LIKE queries will not put too much strain on your database, as long as you spend time using 'EXPLAIN' or the profiler to show you how the query optimiser plans to perform your query.
Some basics to keep in mind:
Indexes: Ensure that you have indexes setup. (Yes, in many cases LIKE does use the indexes. There is an excellent article on the topic at myitforum. SQL Performance - Indexes and the LIKE clause ).
Joins: Ensure your JOINs are in place and are optimized by the query planner. SQL Server Profiler can help with this. Look out for full index or full table scans
Auto-complete sub-sets
Auto-complete queries are a special case, in that they usually works as ever decreasing sub sets.
'name' LIKE 'a%' (may return 10000 records)
'name' LIKE 'al%' (may return 500 records)
'name' LIKE 'ala%' (may return 75 records)
'name' LIKE 'alan%' (may return 20 records)
If you return the entire resultset for query 1 then there is no need to hit the database again for the following result sets as they are a sub set of your original query.
Depending on your data, this may open a further opportunity for optimisation.
I will no comply with your requirements and obviously the numbers of scale will depend on hardware, size of the DB, architecture of the app, and several other items. You must test it yourself.
But I will tell you the method I've used with success:
Use a simple SQL like for example: SELECT name FROM users WHERE name LIKE al%. but use TOP 100 to limit the number of results.
Cache the results and maintain a list of terms that are cached
When a new request comes in, first check in the list if you have the term (or part of the term cached).
Keep in mind that your cached results are limited, some you may need to do a SQL query if the term remains valid at the end of the result (I mean valid if the latest result match with the term.
Hope it helps.
Using SQL versus Solr's terms component is really not a comparison. At their core they solve the problem the same way by making an index and then making simple calls to it.

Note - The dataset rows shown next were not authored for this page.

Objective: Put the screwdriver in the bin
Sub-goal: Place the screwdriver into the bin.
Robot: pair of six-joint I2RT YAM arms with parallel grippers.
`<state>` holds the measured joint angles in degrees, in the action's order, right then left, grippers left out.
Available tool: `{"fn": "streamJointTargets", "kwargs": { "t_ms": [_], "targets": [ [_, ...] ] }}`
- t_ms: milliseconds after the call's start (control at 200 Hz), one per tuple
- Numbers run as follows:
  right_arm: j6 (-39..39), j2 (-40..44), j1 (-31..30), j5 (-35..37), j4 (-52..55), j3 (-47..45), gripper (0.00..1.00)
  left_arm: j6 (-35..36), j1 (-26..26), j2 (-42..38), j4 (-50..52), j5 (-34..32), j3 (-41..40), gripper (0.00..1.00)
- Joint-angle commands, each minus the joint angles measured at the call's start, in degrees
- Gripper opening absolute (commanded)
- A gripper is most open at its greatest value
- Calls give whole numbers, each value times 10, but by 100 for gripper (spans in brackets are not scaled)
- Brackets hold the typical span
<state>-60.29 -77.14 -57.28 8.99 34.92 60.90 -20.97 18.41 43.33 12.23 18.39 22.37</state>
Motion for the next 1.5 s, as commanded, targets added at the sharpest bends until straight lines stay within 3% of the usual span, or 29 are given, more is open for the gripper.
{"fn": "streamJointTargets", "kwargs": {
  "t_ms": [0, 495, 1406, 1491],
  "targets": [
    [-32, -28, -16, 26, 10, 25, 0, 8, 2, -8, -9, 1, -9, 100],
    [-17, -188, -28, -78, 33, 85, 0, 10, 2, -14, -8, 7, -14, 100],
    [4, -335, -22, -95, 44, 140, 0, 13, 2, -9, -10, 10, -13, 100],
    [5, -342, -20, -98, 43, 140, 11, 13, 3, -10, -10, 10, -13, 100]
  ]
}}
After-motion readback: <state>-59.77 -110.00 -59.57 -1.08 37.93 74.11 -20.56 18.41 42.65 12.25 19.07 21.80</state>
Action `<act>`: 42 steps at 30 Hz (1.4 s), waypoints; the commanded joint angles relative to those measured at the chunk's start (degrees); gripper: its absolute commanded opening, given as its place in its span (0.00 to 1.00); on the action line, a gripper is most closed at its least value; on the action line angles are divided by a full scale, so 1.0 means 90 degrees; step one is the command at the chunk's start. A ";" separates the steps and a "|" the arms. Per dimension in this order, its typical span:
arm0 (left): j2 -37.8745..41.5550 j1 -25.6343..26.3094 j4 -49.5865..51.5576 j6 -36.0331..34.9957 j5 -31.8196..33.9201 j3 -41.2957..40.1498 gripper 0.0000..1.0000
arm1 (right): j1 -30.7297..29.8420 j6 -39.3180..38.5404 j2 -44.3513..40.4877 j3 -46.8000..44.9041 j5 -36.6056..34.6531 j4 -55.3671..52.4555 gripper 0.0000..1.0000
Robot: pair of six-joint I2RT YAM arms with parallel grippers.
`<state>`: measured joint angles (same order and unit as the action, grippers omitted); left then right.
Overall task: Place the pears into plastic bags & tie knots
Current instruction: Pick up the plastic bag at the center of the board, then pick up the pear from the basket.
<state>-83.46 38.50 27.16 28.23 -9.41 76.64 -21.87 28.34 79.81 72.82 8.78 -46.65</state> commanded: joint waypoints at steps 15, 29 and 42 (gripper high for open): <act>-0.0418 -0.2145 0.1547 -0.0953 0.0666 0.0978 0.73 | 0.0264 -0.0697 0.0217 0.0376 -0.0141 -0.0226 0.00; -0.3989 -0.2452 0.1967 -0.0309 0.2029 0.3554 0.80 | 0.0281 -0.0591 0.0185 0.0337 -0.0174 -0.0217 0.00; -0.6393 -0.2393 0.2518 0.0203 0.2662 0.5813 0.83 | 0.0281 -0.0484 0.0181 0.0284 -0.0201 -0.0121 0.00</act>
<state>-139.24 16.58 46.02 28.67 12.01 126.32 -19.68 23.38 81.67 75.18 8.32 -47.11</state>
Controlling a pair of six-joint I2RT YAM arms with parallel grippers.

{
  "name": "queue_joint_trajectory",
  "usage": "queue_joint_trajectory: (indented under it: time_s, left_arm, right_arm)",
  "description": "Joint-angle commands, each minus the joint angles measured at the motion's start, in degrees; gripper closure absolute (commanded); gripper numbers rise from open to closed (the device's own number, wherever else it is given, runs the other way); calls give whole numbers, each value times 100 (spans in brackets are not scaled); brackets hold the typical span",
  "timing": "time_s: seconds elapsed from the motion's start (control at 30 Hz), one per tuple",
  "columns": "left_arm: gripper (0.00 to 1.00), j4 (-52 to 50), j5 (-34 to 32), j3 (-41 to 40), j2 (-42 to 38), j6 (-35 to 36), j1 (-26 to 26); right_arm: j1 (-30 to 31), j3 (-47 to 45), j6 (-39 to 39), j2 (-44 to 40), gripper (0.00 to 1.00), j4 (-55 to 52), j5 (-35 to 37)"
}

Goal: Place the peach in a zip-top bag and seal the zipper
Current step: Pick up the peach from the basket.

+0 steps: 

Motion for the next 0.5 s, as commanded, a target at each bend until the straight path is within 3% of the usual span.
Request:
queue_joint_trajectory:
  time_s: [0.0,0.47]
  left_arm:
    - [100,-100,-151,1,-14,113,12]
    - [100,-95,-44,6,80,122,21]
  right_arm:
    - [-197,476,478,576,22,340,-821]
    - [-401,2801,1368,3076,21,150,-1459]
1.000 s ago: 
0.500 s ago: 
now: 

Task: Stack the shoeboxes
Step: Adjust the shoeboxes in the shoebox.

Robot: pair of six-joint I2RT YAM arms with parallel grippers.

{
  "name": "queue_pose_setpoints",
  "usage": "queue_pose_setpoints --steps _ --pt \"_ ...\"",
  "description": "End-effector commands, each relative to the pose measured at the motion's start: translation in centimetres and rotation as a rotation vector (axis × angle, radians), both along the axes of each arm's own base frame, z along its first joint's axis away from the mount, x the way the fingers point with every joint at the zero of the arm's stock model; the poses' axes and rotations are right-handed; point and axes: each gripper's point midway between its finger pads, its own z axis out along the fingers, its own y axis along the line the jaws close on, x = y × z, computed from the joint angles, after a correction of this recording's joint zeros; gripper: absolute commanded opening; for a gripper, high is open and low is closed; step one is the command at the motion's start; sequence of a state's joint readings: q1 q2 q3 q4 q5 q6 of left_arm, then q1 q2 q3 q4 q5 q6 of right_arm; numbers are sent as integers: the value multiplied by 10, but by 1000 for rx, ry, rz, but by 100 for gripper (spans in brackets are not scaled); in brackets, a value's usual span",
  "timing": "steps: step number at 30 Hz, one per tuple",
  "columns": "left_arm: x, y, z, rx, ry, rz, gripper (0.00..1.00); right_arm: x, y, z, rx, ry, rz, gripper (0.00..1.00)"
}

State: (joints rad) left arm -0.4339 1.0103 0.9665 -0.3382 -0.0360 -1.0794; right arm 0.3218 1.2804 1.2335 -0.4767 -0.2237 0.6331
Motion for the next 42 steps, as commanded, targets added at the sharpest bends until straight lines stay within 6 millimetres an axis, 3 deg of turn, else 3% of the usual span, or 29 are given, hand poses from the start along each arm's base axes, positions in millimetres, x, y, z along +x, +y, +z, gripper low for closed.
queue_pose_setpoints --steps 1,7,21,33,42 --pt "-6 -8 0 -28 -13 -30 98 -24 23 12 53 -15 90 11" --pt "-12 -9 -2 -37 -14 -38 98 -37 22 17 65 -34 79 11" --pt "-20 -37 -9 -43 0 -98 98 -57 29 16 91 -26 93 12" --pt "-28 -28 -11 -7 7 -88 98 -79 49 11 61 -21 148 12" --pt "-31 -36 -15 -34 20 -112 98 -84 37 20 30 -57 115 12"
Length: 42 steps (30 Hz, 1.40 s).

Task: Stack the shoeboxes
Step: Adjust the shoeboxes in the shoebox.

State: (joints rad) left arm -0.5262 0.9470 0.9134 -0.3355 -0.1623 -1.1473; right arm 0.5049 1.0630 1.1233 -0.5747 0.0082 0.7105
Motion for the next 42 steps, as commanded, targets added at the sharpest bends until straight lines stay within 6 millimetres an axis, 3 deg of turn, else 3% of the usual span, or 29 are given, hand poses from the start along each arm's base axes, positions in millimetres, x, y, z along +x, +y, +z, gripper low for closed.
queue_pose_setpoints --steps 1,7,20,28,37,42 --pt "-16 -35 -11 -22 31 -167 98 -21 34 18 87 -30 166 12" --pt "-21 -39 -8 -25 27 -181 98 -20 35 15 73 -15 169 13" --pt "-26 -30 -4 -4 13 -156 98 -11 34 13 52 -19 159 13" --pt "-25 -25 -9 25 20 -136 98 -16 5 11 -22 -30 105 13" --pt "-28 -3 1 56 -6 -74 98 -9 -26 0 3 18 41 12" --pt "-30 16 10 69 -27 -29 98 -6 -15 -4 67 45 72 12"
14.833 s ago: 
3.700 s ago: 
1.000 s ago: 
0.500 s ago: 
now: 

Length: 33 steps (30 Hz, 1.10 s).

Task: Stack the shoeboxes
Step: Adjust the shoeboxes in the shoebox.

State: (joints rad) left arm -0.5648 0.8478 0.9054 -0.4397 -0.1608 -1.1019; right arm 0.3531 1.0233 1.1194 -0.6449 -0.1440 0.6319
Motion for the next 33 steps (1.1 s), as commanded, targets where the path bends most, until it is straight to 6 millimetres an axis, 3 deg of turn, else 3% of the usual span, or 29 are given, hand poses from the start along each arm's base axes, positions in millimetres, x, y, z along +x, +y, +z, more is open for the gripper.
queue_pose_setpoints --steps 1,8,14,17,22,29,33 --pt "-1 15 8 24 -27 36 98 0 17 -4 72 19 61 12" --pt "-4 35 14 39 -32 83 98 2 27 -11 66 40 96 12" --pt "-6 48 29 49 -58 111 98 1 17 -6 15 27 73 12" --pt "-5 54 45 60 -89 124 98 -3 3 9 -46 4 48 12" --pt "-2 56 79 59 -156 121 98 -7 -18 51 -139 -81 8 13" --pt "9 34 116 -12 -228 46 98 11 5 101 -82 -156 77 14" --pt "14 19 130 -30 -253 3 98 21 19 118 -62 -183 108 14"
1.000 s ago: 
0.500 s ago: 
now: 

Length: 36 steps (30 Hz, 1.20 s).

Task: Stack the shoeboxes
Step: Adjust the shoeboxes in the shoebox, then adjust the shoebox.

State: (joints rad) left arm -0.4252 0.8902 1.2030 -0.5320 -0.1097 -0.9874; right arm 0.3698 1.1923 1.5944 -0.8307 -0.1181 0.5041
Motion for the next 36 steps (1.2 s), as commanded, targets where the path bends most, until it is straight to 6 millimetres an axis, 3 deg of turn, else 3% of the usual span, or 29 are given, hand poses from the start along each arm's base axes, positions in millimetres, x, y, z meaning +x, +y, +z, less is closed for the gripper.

What i would want to know is "what you are trying to auto complete".
Ultimately, the easiest and most surefire way to scale a system is to make a simple solution and then just scale the system by replicating data. Trying to cache calls or predict results just make things complicated, and don't get to the root of the problem (ie you can only take them so far, like if each request missed the cache).
Perhaps a little more info about how your data is structured and how you want to see it extracted would be helpful.